THE PROBLEM:
Please reproduce exactly the lines that begin the listing below, up to and including the line where "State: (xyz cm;" occurs.
### PROVIDED MATERIAL
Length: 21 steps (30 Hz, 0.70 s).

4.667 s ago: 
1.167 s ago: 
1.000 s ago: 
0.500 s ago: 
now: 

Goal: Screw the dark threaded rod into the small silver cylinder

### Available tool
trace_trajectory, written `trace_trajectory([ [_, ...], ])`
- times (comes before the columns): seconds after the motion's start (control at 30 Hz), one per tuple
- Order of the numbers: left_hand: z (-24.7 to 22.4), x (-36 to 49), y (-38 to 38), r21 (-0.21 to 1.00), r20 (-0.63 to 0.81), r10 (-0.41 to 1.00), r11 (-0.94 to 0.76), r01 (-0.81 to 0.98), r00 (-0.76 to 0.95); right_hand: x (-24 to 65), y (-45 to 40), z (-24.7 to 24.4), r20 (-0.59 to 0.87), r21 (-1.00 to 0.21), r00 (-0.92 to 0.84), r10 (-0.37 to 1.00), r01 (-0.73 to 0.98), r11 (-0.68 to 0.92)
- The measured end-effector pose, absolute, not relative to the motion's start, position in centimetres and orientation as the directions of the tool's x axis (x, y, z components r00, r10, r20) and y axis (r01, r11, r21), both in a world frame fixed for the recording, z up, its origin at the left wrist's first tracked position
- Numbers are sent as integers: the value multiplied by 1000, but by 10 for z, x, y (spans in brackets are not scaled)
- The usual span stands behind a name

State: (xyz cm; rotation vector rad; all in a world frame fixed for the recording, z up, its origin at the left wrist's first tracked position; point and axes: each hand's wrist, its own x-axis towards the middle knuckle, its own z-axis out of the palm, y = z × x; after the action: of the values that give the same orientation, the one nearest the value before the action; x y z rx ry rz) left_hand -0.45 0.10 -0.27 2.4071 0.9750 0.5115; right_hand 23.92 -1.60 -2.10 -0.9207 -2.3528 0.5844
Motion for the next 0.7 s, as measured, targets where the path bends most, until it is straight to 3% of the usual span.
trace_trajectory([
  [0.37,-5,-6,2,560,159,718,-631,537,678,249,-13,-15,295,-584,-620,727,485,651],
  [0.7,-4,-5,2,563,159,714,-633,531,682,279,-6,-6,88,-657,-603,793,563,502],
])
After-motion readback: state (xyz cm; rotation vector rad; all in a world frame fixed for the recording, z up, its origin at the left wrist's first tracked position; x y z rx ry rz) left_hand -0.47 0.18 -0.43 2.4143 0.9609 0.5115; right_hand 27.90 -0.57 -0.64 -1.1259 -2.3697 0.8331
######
OUTPUT BELOW:
Length: 21 steps (30 Hz, 0.70 s).

4.667 s ago: 
1.167 s ago: 
1.000 s ago: 
0.500 s ago: 
now: 

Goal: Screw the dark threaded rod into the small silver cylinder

### Available tool
trace_trajectory, written `trace_trajectory([ [_, ...], ])`
- times (comes before the columns): seconds after the motion's start (control at 30 Hz), one per tuple
- Order of the numbers: left_hand: z (-24.7 to 22.4), x (-36 to 49), y (-38 to 38), r21 (-0.21 to 1.00), r20 (-0.63 to 0.81), r10 (-0.41 to 1.00), r11 (-0.94 to 0.76), r01 (-0.81 to 0.98), r00 (-0.76 to 0.95); right_hand: x (-24 to 65), y (-45 to 40), z (-24.7 to 24.4), r20 (-0.59 to 0.87), r21 (-1.00 to 0.21), r00 (-0.92 to 0.84), r10 (-0.37 to 1.00), r01 (-0.73 to 0.98), r11 (-0.68 to 0.92)
- The measured end-effector pose, absolute, not relative to the motion's start, position in centimetres and orientation as the directions of the tool's x axis (x, y, z components r00, r10, r20) and y axis (r01, r11, r21), both in a world frame fixed for the recording, z up, its origin at the left wrist's first tracked position
- Numbers are sent as integers: the value multiplied by 1000, but by 10 for z, x, y (spans in brackets are not scaled)
- The usual span stands behind a name

State: (xyz cm; rotation vector rad; all in a world frame fixed for the recording, z up, its origin at the left wrist's first tracked position; point and axes: each hand's wrist, its own x-axis towards the middle knuckle, its own z-axis out of the palm, y = z × x; after the action: of the values that give the same orientation, the one nearest the value before the action; x y z rx ry rz) left_hand -0.45 0.10 -0.27 2.4071 0.9750 0.5115; right_hand 23.92 -1.60 -2.10 -0.9207 -2.3528 0.5844

This completes the answer to the exercise.